Task objective:
Among the entries, find the lines with the string "right" and report them.

=====

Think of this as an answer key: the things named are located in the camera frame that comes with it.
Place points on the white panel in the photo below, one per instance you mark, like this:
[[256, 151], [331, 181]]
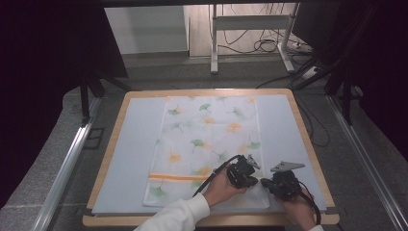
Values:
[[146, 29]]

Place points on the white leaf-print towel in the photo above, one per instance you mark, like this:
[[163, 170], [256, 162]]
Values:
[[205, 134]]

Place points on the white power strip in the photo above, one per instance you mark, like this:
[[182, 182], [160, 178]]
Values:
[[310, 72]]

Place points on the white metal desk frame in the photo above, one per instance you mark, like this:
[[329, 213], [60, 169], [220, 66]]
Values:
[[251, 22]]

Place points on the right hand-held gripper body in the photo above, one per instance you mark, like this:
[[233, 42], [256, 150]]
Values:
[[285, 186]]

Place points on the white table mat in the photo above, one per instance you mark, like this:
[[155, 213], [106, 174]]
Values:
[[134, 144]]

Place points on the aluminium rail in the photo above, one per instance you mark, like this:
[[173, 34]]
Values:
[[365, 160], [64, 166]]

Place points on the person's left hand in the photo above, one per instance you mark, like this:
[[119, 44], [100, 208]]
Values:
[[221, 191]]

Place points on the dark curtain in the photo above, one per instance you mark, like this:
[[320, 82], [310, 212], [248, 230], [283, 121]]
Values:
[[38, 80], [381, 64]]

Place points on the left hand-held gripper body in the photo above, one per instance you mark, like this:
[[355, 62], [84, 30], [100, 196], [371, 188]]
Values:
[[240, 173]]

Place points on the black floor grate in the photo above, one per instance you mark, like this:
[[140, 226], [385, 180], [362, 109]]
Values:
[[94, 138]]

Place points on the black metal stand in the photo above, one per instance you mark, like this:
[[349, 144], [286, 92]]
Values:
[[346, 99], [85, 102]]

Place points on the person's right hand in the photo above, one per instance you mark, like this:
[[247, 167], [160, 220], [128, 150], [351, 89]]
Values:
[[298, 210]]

=====

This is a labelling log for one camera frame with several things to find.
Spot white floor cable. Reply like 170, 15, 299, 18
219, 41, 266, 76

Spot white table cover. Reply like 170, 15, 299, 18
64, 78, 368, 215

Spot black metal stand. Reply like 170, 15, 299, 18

=====

Result of the task:
Place points on the right hand-held gripper body in the photo above, one per instance you mark, like this:
Place points on the person's right hand in the photo above, one per instance you mark, like this:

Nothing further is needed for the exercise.